Most of the bacteria that normally live in the lower gastrointestinal (GI) tract live in the large intestine. They have important and mutually beneficial relationships with the human organism. We provide them with a great place to live, and they provide us with many benefits, some of which you can read about below. Besides the large intestine and its complement of helpful bacteria, the lower GI tract also includes the small intestine. The latter is arguably the most important organ of the digestive system. It is where most chemical digestion and virtually all absorption of nutrients take place.

The small intestine (also called the small bowel or gut) is the part of the GI tract between the stomach and large intestine. Its average length in adults is 4.6 m in females and 6.9 m in males. It is approximately 2.5 to 3.0 cm in diameter. It is called “small” because it is much smaller in diameter than the large intestine. The internal surface area of the small intestine totals an average of about 30 m². Structurally and functionally, the small intestine can be divided into three parts, called the duodenum, jejunum, and ileum, as shown in Figure 15.5.2 and described below.

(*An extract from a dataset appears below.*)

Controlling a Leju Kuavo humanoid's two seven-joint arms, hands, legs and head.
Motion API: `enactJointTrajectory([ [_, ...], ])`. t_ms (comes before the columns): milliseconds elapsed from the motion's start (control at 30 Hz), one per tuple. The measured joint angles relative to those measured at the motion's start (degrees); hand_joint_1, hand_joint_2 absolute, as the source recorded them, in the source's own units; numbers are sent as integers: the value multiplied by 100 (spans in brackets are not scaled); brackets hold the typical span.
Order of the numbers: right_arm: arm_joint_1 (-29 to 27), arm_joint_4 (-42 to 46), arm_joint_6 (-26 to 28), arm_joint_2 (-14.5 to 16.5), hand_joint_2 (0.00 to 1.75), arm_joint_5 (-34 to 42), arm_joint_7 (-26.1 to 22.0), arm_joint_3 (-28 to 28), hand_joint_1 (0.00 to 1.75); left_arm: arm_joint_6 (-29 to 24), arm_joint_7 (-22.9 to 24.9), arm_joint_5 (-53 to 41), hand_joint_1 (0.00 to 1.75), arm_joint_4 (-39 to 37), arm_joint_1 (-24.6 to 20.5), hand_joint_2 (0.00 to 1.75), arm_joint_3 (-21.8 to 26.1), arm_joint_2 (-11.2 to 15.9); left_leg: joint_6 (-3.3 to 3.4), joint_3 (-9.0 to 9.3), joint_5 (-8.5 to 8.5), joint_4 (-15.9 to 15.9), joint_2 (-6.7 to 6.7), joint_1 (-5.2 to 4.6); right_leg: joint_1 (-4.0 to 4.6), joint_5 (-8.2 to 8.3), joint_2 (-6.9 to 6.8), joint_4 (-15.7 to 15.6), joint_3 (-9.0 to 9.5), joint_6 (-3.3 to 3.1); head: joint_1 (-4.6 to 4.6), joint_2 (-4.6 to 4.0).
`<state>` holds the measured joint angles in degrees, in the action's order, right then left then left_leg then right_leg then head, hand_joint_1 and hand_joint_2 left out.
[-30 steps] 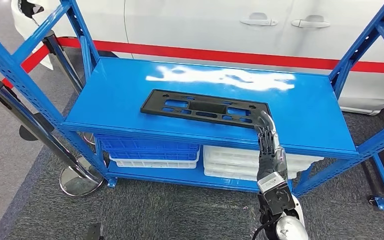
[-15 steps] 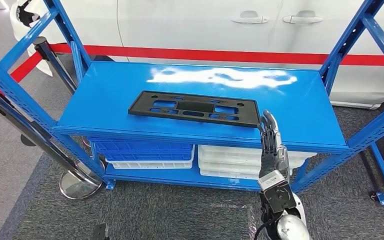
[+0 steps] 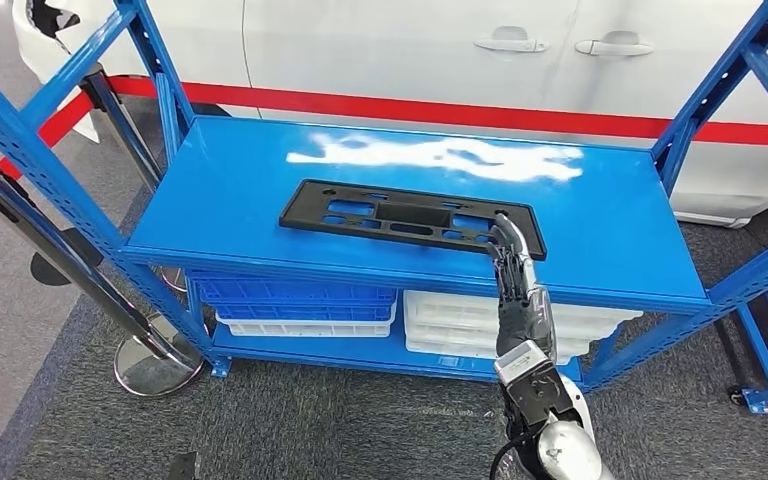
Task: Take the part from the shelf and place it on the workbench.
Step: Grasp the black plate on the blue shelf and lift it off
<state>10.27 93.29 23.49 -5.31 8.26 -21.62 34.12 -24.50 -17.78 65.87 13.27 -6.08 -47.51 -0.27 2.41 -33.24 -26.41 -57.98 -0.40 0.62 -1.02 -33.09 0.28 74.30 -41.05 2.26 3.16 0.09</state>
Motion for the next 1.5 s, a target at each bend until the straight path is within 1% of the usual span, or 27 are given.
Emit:
enactJointTrajectory([
  [33, -18, -9, 15, 0, 0, -1, 1, 1, 0, 0, -3, -18, 0, 0, 4, 0, -1, 0, 1, 5, -4, -2, -1, -4, 1, 105, 0, -74, 30, -11, 0, 0],
  [133, -49, -8, 54, -3, 0, -7, -1, 2, 0, -17, -83, -113, 0, 0, 7, 0, -17, -12, -22, 29, -26, -13, -3, -22, 38, 632, -11, -1165, 549, -102, -2, 0],
  [200, -54, 5, 22, -1, 0, -9, -7, 2, 0, -56, -152, -146, 0, 0, -8, 0, -39, -18, -66, 22, -35, -13, 0, -40, 75, 727, -19, -1576, 744, -150, 6, 0],
  [267, -51, 5, -47, 5, 0, -9, -14, 3, 0, -83, -190, -130, 0, 0, -39, 0, -53, -13, -125, 24, -29, 8, 5, -48, 77, 731, -14, -1623, 757, -183, 13, 0],
  [333, -32, -13, -106, 22, 0, -9, -16, 11, 0, -25, -182, -111, 0, 0, -67, 0, -55, -2, -186, -11, -116, -92, 8, -42, 43, 761, -16, -1674, 783, -238, 19, 0],
  [367, -15, -25, -131, 33, 0, -8, -19, 21, 0, 63, -148, -129, 0, 0, -76, 0, -62, 2, -214, -95, -242, -284, 8, -37, 24, 773, -22, -1699, 798, -265, 26, 0],
  [467, 23, -74, -214, 61, 0, 5, -25, 67, 0, 337, 12, -177, 0, 0, -66, 0, -120, 2, -276, -577, -719, -1310, 10, -14, 28, 769, -35, -1706, 810, -307, 41, 0],
  [500, 28, -97, -241, 67, 0, 12, -26, 79, 0, 350, 47, -156, 0, 0, -53, 0, -134, 2, -287, -680, -752, -1513, 10, -10, 33, 765, -34, -1701, 811, -312, 41, 0],
  [533, 36, -119, -265, 71, 0, 19, -26, 88, 0, 333, 65, -124, 0, 0, -43, 0, -139, 1, -291, -682, -672, -1506, 10, -7, 35, 760, -29, -1696, 815, -314, 41, 0],
  [567, 50, -137, -284, 74, 0, 23, -26, 96, 0, 308, 73, -93, 0, 0, -33, 0, -139, 2, -287, -580, -499, -1282, 10, -4, 36, 754, -21, -1690, 822, -311, 41, 0],
  [633, 93, -158, -308, 77, 0, 23, -20, 108, 0, 262, 65, -60, 0, 0, -26, 0, -140, 9, -254, -220, -131, -527, 8, -11, 48, 731, -2, -1670, 832, -286, 42, 0],
  [667, 115, -164, -313, 77, 0, 22, -10, 114, 0, 247, 51, -58, 0, 0, -28, 0, -141, 12, -228, -82, -38, -234, 6, -21, 59, 722, 3, -1659, 826, -263, 40, 0],
  [700, 133, -169, -314, 77, 0, 22, 3, 119, 0, 238, 34, -60, 0, 0, -31, 0, -141, 14, -202, -6, -9, -64, 2, -33, 70, 716, 4, -1651, 817, -238, 36, 0],
  [833, 163, -182, -312, 77, 0, 22, 32, 128, 0, 215, 10, -57, 0, 0, -29, 0, -141, 10, -93, 38, -1, 37, -3, -16, 70, 644, -4, -1566, 779, -131, 29, 0],
  [900, 182, -197, -308, 77, 0, 22, 33, 128, 0, 203, 10, -54, 0, 0, -38, 0, -141, 8, -37, 61, 11, 64, 7, 3, 51, 379, -7, -1096, 565, -81, 16, 0],
  [967, 190, -224, -302, 77, 0, 25, 33, 129, 0, 184, 11, -52, 0, 0, -45, 0, -141, 8, -10, 61, 2, 61, 12, 1, 43, 60, -8, -341, 194, -47, 7, 0],
  [1000, 188, -240, -297, 77, 0, 27, 33, 129, 0, 176, 13, -51, 0, 0, -46, 0, -141, 8, -6, 63, -4, 58, 13, 0, 39, -8, -9, -60, 43, -35, 7, 0],
  [1033, 187, -256, -291, 77, 0, 28, 33, 130, 0, 172, 15, -50, 0, 0, -46, 0, -141, 7, -4, 70, -12, 54, 12, 0, 34, 35, -9, 22, -16, -30, 6, 0],
  [1067, 188, -271, -281, 77, 0, 28, 33, 131, 0, 170, 19, -50, 0, 0, -45, 0, -141, 7, -8, 82, -25, 48, 8, 0, 28, 190, -9, -133, 38, -31, 6, 0],
  [1133, 203, -288, -259, 77, 0, 28, 33, 131, 0, 172, 26, -52, 0, 0, -46, 0, -141, 6, -35, 113, -61, 30, 1, -1, 18, 601, -13, -895, 381, -56, 6, 0],
  [1167, 216, -295, -248, 78, 0, 28, 32, 131, 0, 173, 28, -54, 0, 0, -51, 0, -141, 7, -58, 115, -82, 11, -2, -13, 26, 723, -14, -1256, 551, -72, 6, 0],
  [1233, 234, -304, -225, 90, 0, 21, 30, 133, 0, 187, 31, -61, 0, 0, -64, 0, -141, 9, -112, 96, -100, -2, -3, -35, 40, 747, -10, -1547, 681, -115, 14, 0],
  [1300, 230, -309, -197, 102, 0, -3, 30, 134, 0, 240, 39, -67, 0, 0, -71, 0, -141, 15, -170, 81, -108, 2, 1, -38, 40, 751, 0, -1568, 680, -177, 18, 0],
  [1367, 225, -310, -166, 104, 0, -45, 35, 136, 0, 311, 46, -69, 0, 0, -70, 0, -142, 25, -232, 5, -235, -181, 6, -26, 24, 758, -2, -1595, 701, -248, 31, 0],
  [1400, 224, -309, -153, 107, 0, -65, 41, 139, 0, 335, 48, -69, 0, 0, -71, 0, -142, 30, -261, -112, -373, -428, 8, -18, 15, 759, -6, -1608, 715, -280, 41, 0],
  [1467, 212, -309, -141, 109, 0, -83, 60, 150, 0, 349, 49, -71, 0, 0, -67, 0, -143, 30, -297, -487, -687, -1177, 9, -10, 29, 745, -15, -1606, 722, -317, 60, 0],
  [1500, 202, -310, -141, 109, 0, -85, 69, 157, 0, 346, 48, -71, 0, 0, -66, 0, -143, 31, -304, -660, -772, -1487, 9, -8, 40, 738, -16, -1603, 725, -327, 59, 0],
])
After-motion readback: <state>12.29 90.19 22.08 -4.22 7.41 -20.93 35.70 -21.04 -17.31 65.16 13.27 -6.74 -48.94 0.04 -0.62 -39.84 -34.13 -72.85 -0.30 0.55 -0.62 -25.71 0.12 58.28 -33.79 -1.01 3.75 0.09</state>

The mucosa lining the small intestine is highly enfolded and covered with the finger-like projections called villi. In fact, each square inch (about 6.5 cm²) of mucosa contains around 20 thousand villi. The individual cells on the surface of the villi also have many finger-like projections — the microvilli, shown in Figure 15.5.3. There are thought to be well over 17 billion microvilli per square centimetre of intestinal mucosa! All of these folds, villi, and microvilli greatly increase the surface area for chyme to come into contact with digestive enzymes, which coat the microvilli, as well as forming a tremendous surface area for the absorption of nutrients. Inside each of the villi is a network of tiny blood and lymph vessels that receive the absorbed nutrients and carry them away in the blood or lymph circulation. The wrinkles and projections in the intestinal mucosa also slow down the passage of chyme so there is more time for digestion and absorption to take place.

Duodenum

The duodenum is the first part of the small intestine, directly connected to the stomach. It is also the shortest part of the small intestine, averaging only about 25 cm (almost 10 in) in length in adults. Its main function is chemical digestion, and it is where most of the chemical digestion in the entire GI tract takes place.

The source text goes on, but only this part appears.